An interesting question came up in the development of Yellowbrick: given a vector of values, what is the quickest way to get the unique values? Ok, so maybe this isn’t a terribly interesting question, however the results surprised us and may surprise you as well. First we’ll do a little background, then I’ll give the results and then discuss the benchmarking method.
The problem comes up in Yellowbrick when we want to get the discrete values for a target vector, y
— a problem that comes up in classification tasks. By getting the unique set of values we know the number of classes, as well as the class names. This information is necessary during visualization because it is vital in assigning colors to individual classes. Therefore in a Visualizer we might have a method as follows:
class ScatterVisualizer(Visualizer):
def fit(X, y=None):
labels = [
str(item) for item in set(y)
]
colors = dict(zip((labels, resolve_colors(len(labels)))))
...
NOTE: a related question is how can we determine a continuous vector y
(a regression problem) from a categorical vector y
(a classification problem) automatically? This allows us to assign a sequential vs. discrete colors to the target variable.

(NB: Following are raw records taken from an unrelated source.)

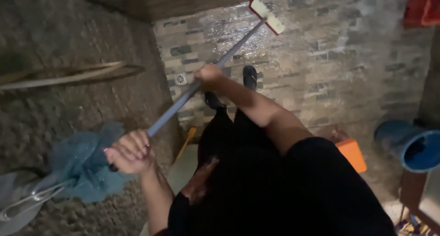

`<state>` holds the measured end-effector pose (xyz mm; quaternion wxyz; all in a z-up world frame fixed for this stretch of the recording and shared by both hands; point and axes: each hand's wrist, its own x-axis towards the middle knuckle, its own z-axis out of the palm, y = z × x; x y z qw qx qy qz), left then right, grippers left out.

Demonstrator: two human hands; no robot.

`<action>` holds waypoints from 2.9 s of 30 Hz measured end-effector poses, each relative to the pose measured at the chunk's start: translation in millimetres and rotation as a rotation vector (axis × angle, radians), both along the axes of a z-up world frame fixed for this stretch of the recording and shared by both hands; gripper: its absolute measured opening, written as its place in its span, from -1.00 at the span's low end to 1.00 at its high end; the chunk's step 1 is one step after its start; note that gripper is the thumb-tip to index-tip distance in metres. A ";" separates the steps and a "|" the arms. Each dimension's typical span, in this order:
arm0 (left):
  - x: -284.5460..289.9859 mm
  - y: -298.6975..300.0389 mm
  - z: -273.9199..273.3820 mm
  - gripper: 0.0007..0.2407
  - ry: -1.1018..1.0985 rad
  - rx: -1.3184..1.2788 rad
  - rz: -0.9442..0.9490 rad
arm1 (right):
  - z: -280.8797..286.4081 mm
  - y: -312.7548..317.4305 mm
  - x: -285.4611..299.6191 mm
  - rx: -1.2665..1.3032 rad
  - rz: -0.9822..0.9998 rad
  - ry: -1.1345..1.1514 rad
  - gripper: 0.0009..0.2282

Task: The person scrubs the bathroom floor tiles with a long-handled brush, pouring water from a scoop and bucket to rinse the surface. They move a plastic stool and handle a cleaning product sachet during the process.

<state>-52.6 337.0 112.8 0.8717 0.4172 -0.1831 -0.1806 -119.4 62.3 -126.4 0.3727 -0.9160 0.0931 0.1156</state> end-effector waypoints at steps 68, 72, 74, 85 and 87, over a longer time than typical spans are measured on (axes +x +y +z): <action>-432.9 -743.4 -393.7 -0.40 -0.133 0.799 -0.731 | -499.6 -706.0 -806.6 1.113 -2.422 -0.697 -0.59; -418.4 -729.4 -423.7 -0.39 -0.060 0.724 -0.741 | -528.7 -728.9 -814.3 1.214 -2.503 -0.832 -0.59; -404.1 -740.1 -434.1 -0.42 -0.077 0.756 -0.735 | -533.3 -730.2 -817.8 0.849 -2.519 -0.593 -0.57; -411.2 -792.3 -404.7 -0.46 0.030 0.830 -0.976 | -488.8 -571.6 -844.9 -0.019 -2.665 -0.107 -0.78; -454.3 -809.8 -386.2 -0.56 -0.302 0.777 -1.026 | -469.1 -510.0 -852.2 0.067 -2.720 0.059 -0.80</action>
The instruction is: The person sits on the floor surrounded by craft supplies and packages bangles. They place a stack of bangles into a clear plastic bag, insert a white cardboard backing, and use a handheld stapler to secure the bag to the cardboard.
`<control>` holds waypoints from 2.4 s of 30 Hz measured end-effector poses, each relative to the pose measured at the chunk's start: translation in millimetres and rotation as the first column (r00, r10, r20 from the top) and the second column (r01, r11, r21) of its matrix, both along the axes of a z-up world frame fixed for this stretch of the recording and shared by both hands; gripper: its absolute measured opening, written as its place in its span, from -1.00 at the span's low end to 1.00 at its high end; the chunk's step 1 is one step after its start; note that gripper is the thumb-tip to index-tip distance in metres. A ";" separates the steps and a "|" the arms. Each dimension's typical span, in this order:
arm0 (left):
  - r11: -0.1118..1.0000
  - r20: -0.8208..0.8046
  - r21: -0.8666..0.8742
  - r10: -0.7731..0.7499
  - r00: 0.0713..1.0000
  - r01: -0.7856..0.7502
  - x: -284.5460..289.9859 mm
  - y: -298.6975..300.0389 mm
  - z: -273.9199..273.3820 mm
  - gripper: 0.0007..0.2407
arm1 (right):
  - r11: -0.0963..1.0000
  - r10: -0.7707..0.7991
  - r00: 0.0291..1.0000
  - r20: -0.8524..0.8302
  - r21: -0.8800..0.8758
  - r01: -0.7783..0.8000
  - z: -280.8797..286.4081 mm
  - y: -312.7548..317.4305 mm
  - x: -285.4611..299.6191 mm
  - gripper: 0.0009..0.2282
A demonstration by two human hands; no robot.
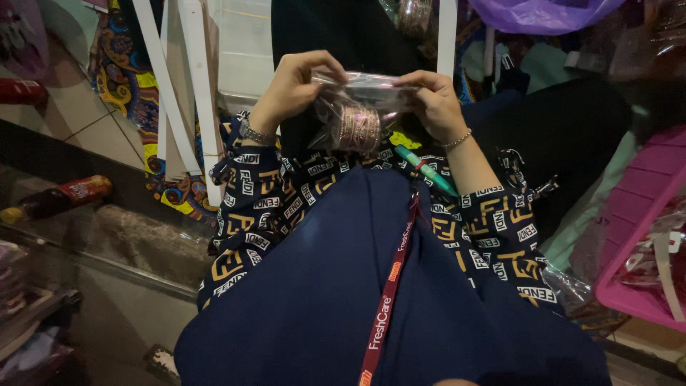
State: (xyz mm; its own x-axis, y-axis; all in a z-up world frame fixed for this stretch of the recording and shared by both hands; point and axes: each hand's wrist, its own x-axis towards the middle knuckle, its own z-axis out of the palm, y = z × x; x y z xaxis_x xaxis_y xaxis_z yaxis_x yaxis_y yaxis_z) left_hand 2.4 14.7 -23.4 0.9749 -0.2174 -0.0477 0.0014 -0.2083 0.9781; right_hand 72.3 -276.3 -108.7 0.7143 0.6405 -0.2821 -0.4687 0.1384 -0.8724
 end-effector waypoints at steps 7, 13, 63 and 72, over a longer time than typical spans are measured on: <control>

To make a short story even shorter, when I reviewed the above code, my response was: “isn’t something like np.unique
faster?”. I was returned a simple “yep, sure is” answer, and the code was changed to np.unique
— job done, right? When the commit was pushed, a few tests didn’t pass; it looked like there was an issue converting a Python data type into the numpy data type to pass to the unique function (turns out this was not the issue), but that caused me to investigate the input type to the uniqueness method. Using set
vs. np.unique
depends on if the input type is a Python list
or a Numpy array
, as we’ll see shortly.
So let’s get into results. We proposed three methods of getting the unique items from our target vector:
import numpy as np
from sklearn.preprocessing import LabelEncoder
def py_unique(data):
return list(set(data))
def np_unique(data):
return np.unique(data)
def sk_unique(data):
encoder = LabelEncoder()
encoder.fit(data)
return encoder.classes_
The first converts a Python set
into a list
and returns the unsorted list of unique values. The second uses numpy and converts the input into a np.array
; it actually returns a sorted array of values. The third option is more directly related to Scikit-Learn, fitting a LabelEncoder
transformer and getting the unique classes from that.

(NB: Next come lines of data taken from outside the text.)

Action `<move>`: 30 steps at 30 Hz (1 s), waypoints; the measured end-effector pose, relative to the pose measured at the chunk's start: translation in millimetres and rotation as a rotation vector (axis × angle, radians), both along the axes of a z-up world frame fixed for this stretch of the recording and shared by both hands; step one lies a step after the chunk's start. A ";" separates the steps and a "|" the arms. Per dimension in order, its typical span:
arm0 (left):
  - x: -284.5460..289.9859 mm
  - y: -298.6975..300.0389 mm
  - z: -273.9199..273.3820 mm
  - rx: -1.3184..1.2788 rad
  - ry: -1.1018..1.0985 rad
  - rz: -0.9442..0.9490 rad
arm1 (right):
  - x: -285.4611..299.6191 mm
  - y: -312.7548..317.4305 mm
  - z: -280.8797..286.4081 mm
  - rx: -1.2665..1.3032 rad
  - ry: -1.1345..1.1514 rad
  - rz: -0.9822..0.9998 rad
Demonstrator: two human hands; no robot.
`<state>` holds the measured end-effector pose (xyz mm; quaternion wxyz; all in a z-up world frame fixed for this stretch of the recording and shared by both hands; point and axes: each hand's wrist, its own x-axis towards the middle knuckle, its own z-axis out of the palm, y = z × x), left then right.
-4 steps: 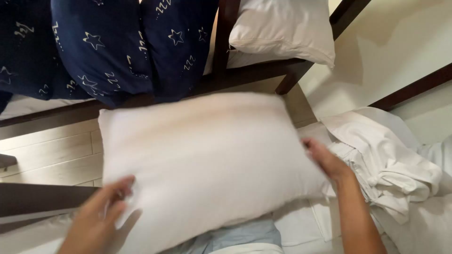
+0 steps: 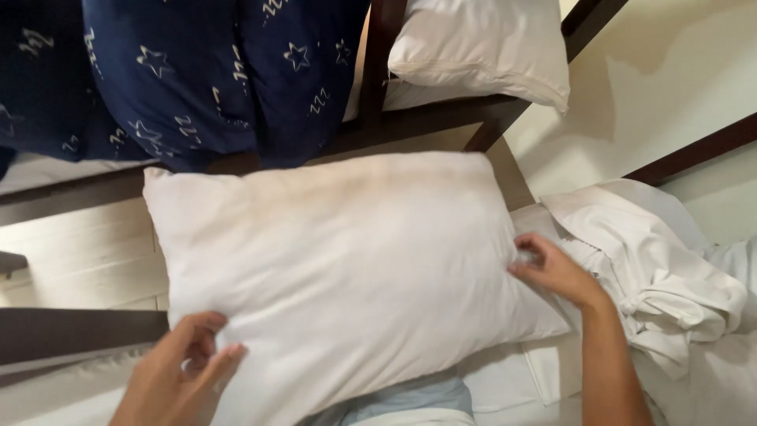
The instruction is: The person places a white pillow on their lap and inserts it into a white pillowcase. They then place a blue patterned pillowcase over the pillow and adjust the fabric to fit it properly.
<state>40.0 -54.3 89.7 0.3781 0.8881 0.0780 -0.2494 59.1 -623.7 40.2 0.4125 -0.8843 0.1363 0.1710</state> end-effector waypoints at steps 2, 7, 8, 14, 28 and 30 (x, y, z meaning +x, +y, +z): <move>-1.3 -19.3 28.2 0.228 0.080 -0.027 | 1.7 25.4 45.9 -0.227 -0.042 -0.031; -1.5 -62.7 42.3 0.329 -0.917 -0.130 | 25.7 111.4 114.7 -0.197 -0.823 0.253; 0.9 -74.9 43.2 0.331 -0.913 -0.126 | 30.2 132.3 95.8 -0.193 -0.821 0.258; 5.7 -88.9 -26.3 0.448 -0.867 -0.109 | 22.6 206.1 22.7 -0.526 -0.709 0.616; 32.2 -93.1 -49.5 0.474 -0.860 -0.136 | 4.8 207.0 28.5 -0.506 -0.581 0.606; 36.1 -64.2 -48.9 0.584 -0.673 -0.045 | 15.1 176.3 19.1 -0.560 -0.598 0.485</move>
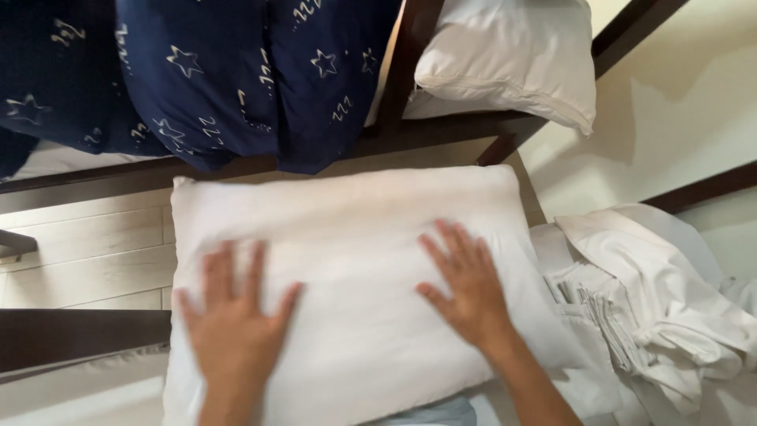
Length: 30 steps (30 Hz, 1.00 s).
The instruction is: The person places a white pillow on their lap and inserts it into a white pillowcase. They then place a blue patterned pillowcase over the pillow and adjust the fabric to fit it properly.
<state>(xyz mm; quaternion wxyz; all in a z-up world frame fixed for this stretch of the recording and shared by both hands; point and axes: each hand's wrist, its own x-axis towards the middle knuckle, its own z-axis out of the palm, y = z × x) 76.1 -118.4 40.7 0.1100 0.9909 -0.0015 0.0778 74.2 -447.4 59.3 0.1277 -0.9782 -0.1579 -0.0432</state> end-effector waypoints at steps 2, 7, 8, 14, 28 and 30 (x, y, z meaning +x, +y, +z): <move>-3.4 22.9 -3.3 0.065 0.142 0.171 | 4.3 -40.3 -19.1 -0.008 -0.054 -0.112; -11.5 51.5 -12.3 -0.708 0.284 0.441 | 34.1 -109.9 -47.6 0.838 0.299 -0.744; -13.0 52.4 -10.1 -0.708 0.281 0.439 | 35.7 -107.4 -47.7 0.839 0.296 -0.743; -15.5 55.7 35.7 -0.881 0.111 0.409 | 30.6 -104.5 -1.6 0.986 0.089 -0.825; -25.3 176.5 -48.1 -0.868 0.212 -0.165 | -1.5 -148.8 11.5 1.976 0.305 0.053; -18.9 156.2 -24.6 -0.824 0.273 -0.256 | -9.3 -160.1 1.1 1.541 0.433 -0.173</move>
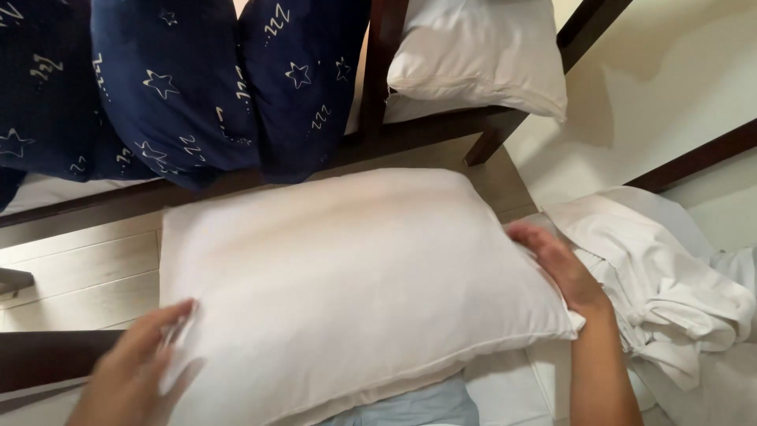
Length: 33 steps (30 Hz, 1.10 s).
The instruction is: The person places a white pillow on their lap and inserts it into a white pillowcase. They then place a blue patterned pillowcase over the pillow and adjust the fabric to fit it properly.
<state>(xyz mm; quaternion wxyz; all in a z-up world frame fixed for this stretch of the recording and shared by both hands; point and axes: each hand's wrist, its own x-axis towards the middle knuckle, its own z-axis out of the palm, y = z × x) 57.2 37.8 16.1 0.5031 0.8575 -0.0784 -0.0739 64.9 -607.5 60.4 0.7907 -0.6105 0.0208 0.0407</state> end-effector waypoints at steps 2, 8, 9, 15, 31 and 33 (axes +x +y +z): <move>0.1 -32.6 31.7 0.015 0.016 -0.047 | -2.7 7.9 10.6 -0.443 0.196 0.045; -3.0 -115.4 116.1 0.972 -0.076 0.116 | 7.9 93.7 105.7 -1.130 -0.339 -0.066; -0.2 -135.8 124.9 0.798 -0.294 0.108 | 14.2 112.2 113.1 -1.110 -0.449 -0.040; 10.9 -200.0 112.6 0.568 -0.532 0.079 | 37.4 208.1 63.1 -1.277 -0.629 0.256; -90.4 -96.3 -24.6 0.360 0.212 0.755 | 32.9 134.8 21.5 -1.381 -0.430 0.106; -98.9 -99.1 -21.2 0.336 0.198 0.801 | 46.8 142.8 42.1 -1.374 -0.463 0.144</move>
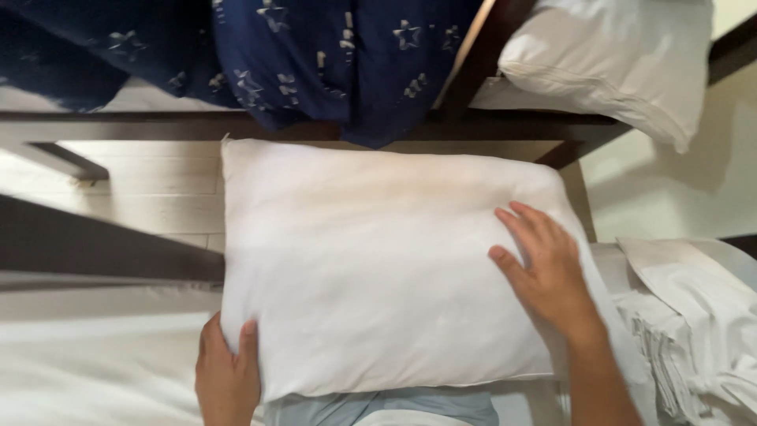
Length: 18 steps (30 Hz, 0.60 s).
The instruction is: The person places a white pillow on their lap and inserts it into a white pillowcase. They then place a blue patterned pillowcase over the pillow and adjust the fabric to fit it properly.
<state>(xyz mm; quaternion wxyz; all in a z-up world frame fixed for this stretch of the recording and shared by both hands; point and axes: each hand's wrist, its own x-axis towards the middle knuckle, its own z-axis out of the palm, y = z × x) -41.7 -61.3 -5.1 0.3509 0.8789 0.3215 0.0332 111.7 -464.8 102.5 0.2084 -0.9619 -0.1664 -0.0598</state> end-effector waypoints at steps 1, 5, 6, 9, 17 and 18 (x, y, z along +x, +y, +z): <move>-5.6 -1.9 2.1 -0.012 -0.027 0.026 | 6.8 4.3 10.4 -0.005 -0.001 0.029; -6.3 -11.5 22.3 -0.006 -0.118 0.025 | 61.3 62.0 54.2 0.130 0.068 0.239; -5.7 -15.4 28.7 -0.016 -0.128 0.001 | 77.5 82.5 57.0 0.162 0.139 0.383; -10.6 -24.3 40.5 -0.048 -0.130 -0.001 | 116.1 152.0 54.3 0.120 0.257 0.541; -15.9 -12.9 68.2 -0.011 -0.024 0.034 | 99.7 245.3 -54.3 -0.169 0.251 0.673; -10.1 -10.3 73.3 0.018 -0.108 -0.045 | 92.2 244.9 -48.4 -0.207 0.206 0.638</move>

Before getting into the benchmarking methodology, the results are as follow:
The results in the above figure show that by far the fastest unique computation is using set
on a Python list. This is especially surprising given the fact that numpy arrays are C implementations, and are therefore guaranteed to be blazingly fast. Using np.unique
is on average faster than everything else, and it certainly gives the best performance on array
data structures out of all the methods. It does slightly worse with Python lists, but not as badly as Python does with array
structures. Scikit-Learn clearly adds some overhead, especially when it comes to Python lists, but performs fairly well for array
structs.
In the end, we chose to stick with np.unique
in Yellowbrick, primarily because the expected input is in fact a np.array
, either from data loaded from np.loadtxt
or from a Pandas Series or DataFrame. If a Python list is passed in, then the performance is adequate for our needs. Still, the performance gaps based on input type were a surprise and I would encourage you, as always, to benchmark code and not just rely on traditional assumptions!

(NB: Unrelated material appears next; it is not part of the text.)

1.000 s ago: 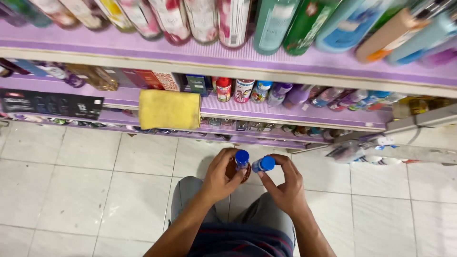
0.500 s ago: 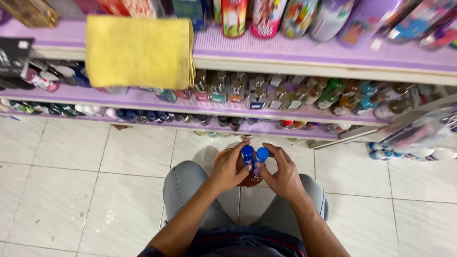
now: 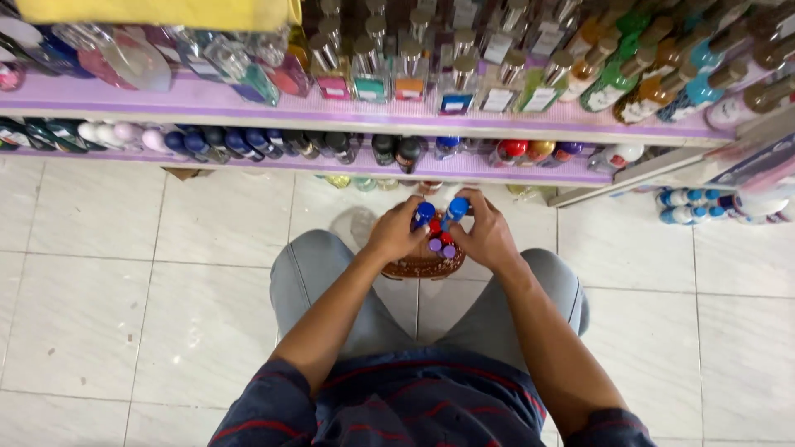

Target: The person picks several small bottles from a shelf, one at a time, and places them into a basket on the floor. The person squats to deposit the bottles and then stands to retrieve more.

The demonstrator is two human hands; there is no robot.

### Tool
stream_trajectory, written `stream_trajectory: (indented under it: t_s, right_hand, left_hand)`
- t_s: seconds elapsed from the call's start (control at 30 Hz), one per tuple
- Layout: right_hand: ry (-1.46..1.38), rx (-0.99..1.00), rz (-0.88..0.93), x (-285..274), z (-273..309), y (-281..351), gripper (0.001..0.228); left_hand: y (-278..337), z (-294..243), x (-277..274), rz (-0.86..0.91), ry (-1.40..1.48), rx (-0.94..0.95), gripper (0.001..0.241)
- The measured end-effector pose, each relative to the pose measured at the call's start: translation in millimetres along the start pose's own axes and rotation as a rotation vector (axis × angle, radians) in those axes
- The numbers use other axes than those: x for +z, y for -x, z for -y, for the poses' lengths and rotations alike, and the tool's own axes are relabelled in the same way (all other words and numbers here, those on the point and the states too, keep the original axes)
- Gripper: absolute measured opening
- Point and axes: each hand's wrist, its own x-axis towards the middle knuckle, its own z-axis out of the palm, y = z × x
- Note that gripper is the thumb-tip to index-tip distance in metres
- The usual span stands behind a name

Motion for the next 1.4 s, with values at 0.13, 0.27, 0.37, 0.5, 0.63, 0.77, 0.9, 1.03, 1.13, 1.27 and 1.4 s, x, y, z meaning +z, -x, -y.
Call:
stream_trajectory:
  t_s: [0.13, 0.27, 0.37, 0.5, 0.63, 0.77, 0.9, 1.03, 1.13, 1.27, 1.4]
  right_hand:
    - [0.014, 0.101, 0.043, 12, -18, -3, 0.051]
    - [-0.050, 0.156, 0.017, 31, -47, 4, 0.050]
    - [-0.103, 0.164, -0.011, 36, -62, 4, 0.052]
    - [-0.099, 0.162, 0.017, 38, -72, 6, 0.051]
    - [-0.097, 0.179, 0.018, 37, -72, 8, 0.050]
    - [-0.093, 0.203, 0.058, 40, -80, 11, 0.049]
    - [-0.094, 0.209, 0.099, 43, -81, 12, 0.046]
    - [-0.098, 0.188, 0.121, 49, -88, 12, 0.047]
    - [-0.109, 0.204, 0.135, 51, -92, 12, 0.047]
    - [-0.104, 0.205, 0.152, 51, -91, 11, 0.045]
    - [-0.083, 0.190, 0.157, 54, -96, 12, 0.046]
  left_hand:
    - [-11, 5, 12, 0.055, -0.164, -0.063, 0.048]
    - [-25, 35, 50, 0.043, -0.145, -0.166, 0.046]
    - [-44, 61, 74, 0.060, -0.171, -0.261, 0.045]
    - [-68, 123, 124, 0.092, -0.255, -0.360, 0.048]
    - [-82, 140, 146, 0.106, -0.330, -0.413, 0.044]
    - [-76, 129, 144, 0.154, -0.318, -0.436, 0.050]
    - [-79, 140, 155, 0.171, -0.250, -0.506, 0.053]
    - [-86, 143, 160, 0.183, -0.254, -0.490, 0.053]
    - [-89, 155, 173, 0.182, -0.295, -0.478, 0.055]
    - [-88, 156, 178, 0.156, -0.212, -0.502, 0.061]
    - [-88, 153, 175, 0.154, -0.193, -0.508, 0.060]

NOTE: If you believe that our implementation or benchmarking can be improved, please let me know!
Benchmarking Notes
Benchmarking, especially in Python, is a tricky task. Therefore, in order to be as transparent as possible in the claims made above and to quickly catch any mistakes, I present the benchmarking methodology here. The complete script and notebook can be found on Gist.
First, I will say that I did explore the timeit
module for benchmarking, but couldn’t make these particular tests work with it. Instead, I wrote a simple timing function that returns the time delta in microseconds (μs). I also wrote a benchmark function that applied the unique method to a dataset n=10000
times and returned the average time for an operation.
def timeit(func):
start = time.time()
func()
return ((time.time() - start) * 1000000.0)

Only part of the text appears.